Op het einde van het onderzoek worden de katheters en het toegangsbuisje in de lies verwijderd. De aanprikplaats in de lies wordt stevig afgeduwd, tot de punctieplaats volledig is afgesloten. Vervolgens wordt een drukverband aangebracht, dat enkele uren ter plaatse blijft.

De kans op succes bij ablatie van ritmestoornissen is meer dan 90%. Indien de ritmestoornis opnieuw optreedt, kan ervoor geopteerd worden om, in functie van de ernst en symptomen, een tweede behandeling uit te voeren.

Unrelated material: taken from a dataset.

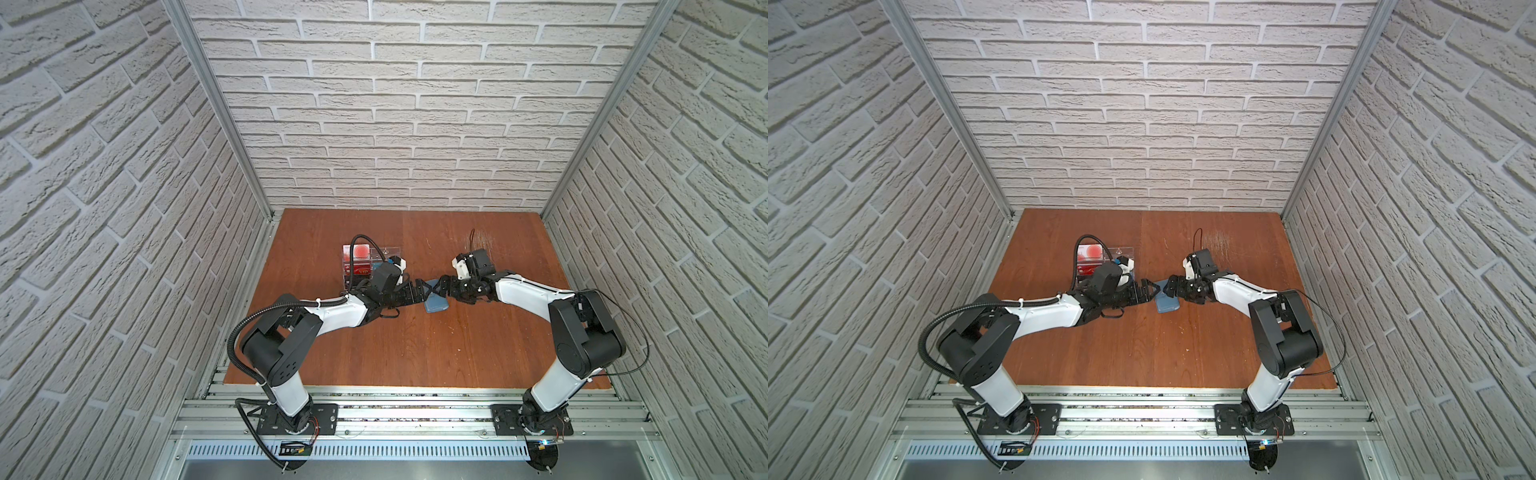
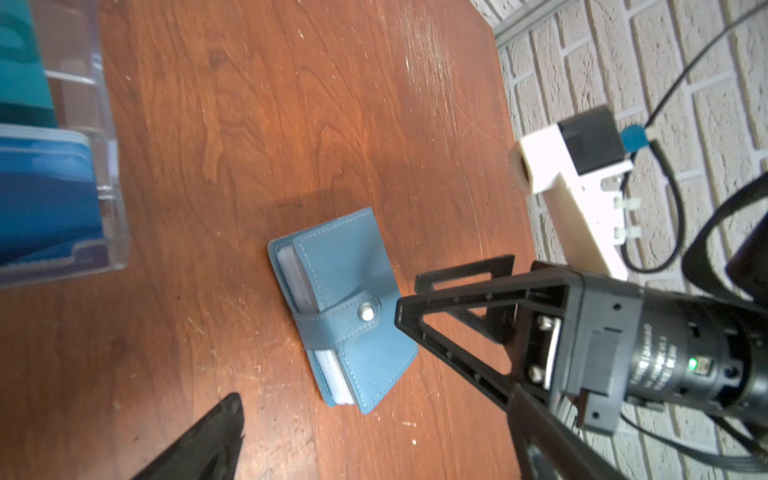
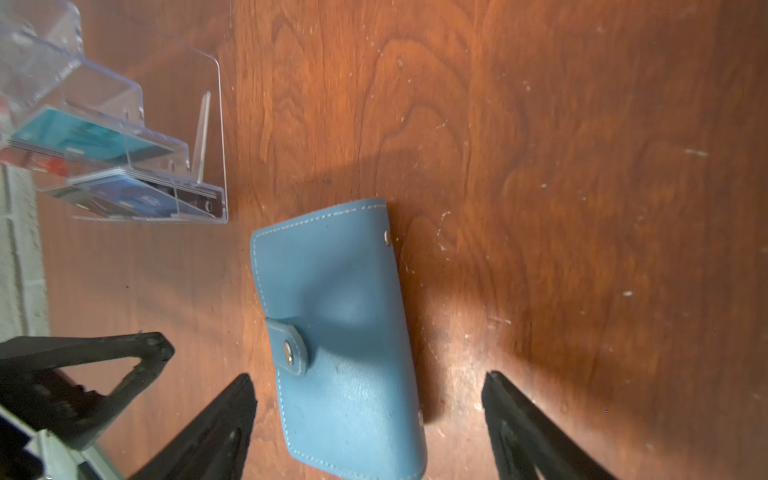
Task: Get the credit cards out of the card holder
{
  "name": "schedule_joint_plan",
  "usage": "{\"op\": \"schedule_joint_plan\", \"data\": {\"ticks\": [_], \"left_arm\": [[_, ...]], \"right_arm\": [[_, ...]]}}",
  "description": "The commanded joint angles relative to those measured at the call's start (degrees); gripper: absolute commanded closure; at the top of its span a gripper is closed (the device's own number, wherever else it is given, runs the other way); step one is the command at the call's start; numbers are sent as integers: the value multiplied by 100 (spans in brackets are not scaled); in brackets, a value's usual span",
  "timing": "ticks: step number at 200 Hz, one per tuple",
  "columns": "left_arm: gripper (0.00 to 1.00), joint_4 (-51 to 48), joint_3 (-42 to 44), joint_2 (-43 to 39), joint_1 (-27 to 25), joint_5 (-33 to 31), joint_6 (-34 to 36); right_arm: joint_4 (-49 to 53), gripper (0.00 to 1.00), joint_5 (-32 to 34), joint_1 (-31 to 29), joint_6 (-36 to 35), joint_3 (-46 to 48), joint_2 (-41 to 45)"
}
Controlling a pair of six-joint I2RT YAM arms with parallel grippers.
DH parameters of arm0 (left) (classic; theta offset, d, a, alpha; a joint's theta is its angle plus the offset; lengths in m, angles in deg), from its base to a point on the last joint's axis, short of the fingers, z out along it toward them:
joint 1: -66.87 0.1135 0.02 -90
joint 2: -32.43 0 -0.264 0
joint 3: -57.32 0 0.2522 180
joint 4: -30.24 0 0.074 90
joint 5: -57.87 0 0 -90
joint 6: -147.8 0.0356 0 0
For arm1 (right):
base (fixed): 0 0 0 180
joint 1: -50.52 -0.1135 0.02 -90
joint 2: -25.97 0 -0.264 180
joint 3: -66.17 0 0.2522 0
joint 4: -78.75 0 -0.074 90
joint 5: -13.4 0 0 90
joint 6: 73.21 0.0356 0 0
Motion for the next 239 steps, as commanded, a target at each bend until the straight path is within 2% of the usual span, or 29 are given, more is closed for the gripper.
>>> {"op": "schedule_joint_plan", "data": {"ticks": [1, 96, 168, 194, 212, 239], "left_arm": [[2, 924, 129, 80, -64, -154, -492], [2, 1499, 357, 406, -252, -595, -966], [2, 987, 19, 760, -280, -708, -1045], [2, 1035, 10, 765, -274, -697, -1101], [2, 1036, -19, 750, -274, -719, -1103], [2, 1094, -12, 746, -271, -785, -1158]], "right_arm": [[-661, 16, -363, 128, 259, 329, 77], [-1175, 34, -827, 294, 609, 655, 193], [-1223, 39, -802, 311, 639, 689, 94], [-1290, 41, -928, 311, 663, 638, -13], [-1345, 47, -948, 311, 707, 638, -100], [-1398, 48, -983, 314, 753, 609, -215]]}}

Het onderzoek duurt ongeveer 2-3 uur.

NAZORG

Na het onderzoek wordt u verder geobserveerd (bloeddruk, pols) en wordt de insteekplaats in de lies op regelmatige tijdstippen gecontroleerd.

De dag na het onderzoek zal een echocardiografie gemaakt worden om uit te sluiten dat er zich vocht heeft opgestapeld rondom het hart. Daarnaast wordt ook een elektrocardiogram genomen om het resultaat van de ablatie te beoordelen. Zo deze onderzoeken gunstig zijn, mag u het ziekenhuis verlaten.

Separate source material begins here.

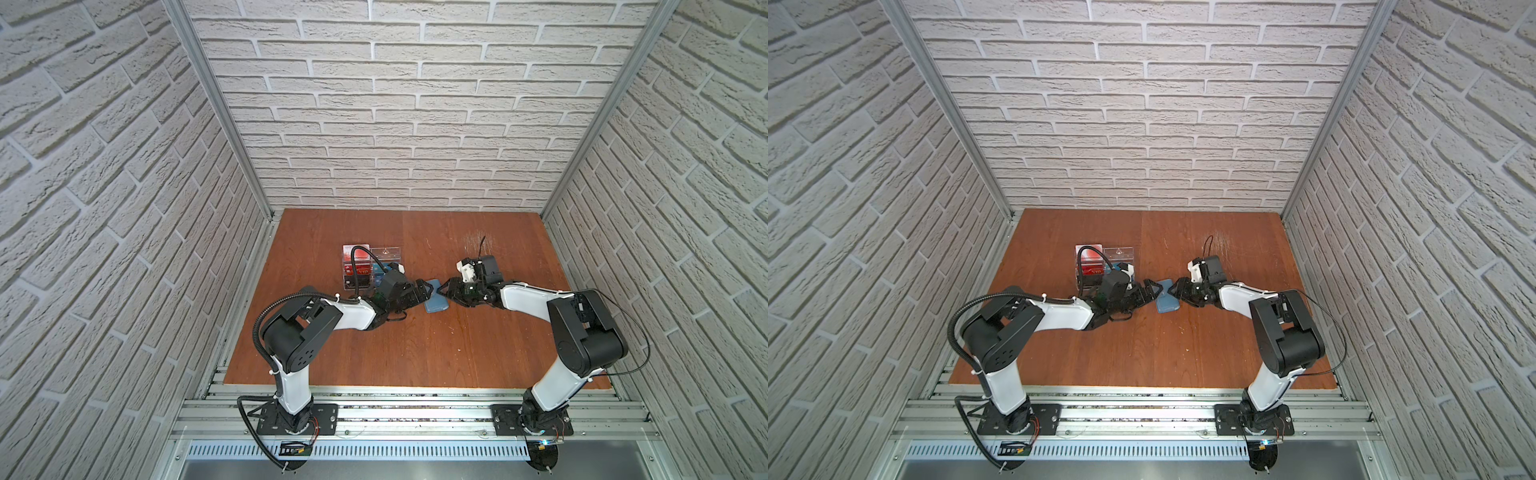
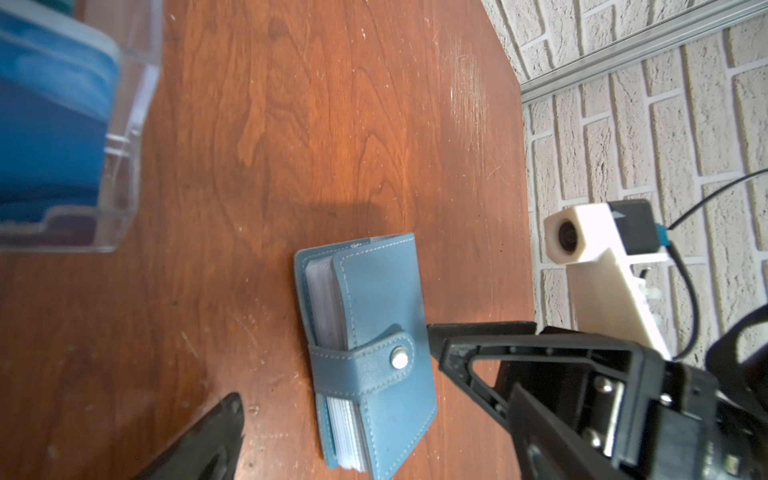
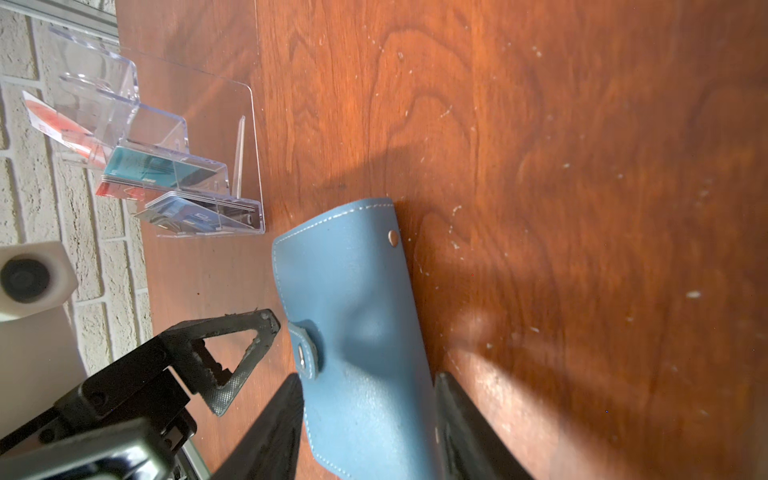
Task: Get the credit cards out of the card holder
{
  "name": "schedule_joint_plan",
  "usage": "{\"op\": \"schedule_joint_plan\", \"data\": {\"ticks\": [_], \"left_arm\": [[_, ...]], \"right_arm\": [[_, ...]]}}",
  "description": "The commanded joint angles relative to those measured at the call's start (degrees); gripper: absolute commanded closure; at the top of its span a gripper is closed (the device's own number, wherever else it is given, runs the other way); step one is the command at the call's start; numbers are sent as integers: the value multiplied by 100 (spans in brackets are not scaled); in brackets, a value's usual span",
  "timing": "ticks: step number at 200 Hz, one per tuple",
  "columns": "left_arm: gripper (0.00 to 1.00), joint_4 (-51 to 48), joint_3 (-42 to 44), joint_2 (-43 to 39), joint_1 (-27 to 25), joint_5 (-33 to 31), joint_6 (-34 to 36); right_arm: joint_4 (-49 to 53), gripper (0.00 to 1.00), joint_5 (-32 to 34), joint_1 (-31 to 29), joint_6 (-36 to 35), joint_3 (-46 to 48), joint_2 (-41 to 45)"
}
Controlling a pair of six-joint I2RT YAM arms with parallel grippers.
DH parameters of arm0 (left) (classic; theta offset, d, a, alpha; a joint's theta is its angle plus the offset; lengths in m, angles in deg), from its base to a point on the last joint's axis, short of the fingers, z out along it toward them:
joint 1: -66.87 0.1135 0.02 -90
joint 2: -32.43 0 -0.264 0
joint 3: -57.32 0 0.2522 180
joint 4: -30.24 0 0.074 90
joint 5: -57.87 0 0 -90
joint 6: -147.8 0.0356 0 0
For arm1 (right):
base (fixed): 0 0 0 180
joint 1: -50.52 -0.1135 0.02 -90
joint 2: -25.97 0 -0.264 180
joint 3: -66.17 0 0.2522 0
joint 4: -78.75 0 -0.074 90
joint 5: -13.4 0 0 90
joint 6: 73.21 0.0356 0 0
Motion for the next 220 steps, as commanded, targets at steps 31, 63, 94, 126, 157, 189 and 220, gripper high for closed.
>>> {"op": "schedule_joint_plan", "data": {"ticks": [31, 63, 94, 126, 157, 189, 220], "left_arm": [[2, 218, -164, 133, -24, -203, -124], [2, 259, -208, 265, -30, -206, -166], [2, 296, -241, 382, -15, -192, -198], [2, 504, -248, 527, 2, -167, -282], [2, 682, -244, 612, 36, -156, -380], [2, 819, -186, 674, 104, -157, -463], [2, 1058, -44, 668, 138, -154, -597]], "right_arm": [[-230, 48, -47, 21, 79, -33, -276], [-388, 48, -190, 21, 201, -61, -546], [-801, 51, -509, 12, 457, 4, -736], [-848, 52, -520, -31, 482, 23, -713], [-953, 54, -563, -109, 538, 40, -713], [-1057, 55, -625, -232, 572, 46, -674], [-1125, 55, -655, -252, 608, 81, -619]]}}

Bij ontslag uit het ziekenhuis zal u instructies krijgen met betrekking tot het verder innemen van uw medicatie.

Gedurende 1 week na de behandeling mag u geen zware inspanning verrichten, zoals heffen van zware gewichten, fietsen of lopen.

RISICO'S EN COMPLICATIES

De risico’s bij een ablatie zijn globaal laag. De kans op (ernstige) complicaties is kleiner dan 1%. Dit risico wordt mede bepaald door het type en de locatie van de ablatie. Mogelijk complicaties zijn:

  • Bloeduitstorting ter hoogte van de punctieplaats. Meestal geneest dit spontaan. Pijnstillende medicatie volstaat.
  • Bij een behandeling in de buurt van de elektrische geleidingsbanen van het hart, bestaat er een minieme kans (kleiner dan 0.5%) dat het normale geleidingssysteem wordt beschadigd. Dit kan betekenen dat een pacemaker dient geplaatst te worden.
  • Overgevoeligheid aan medicatie, materialen of jodium.
  • Opstapeling van vocht in het hartzakje (pericardvocht). Indien het om een grote hoeveelheid gaat, dient het vocht te worden weggenomen door middel van een punctie.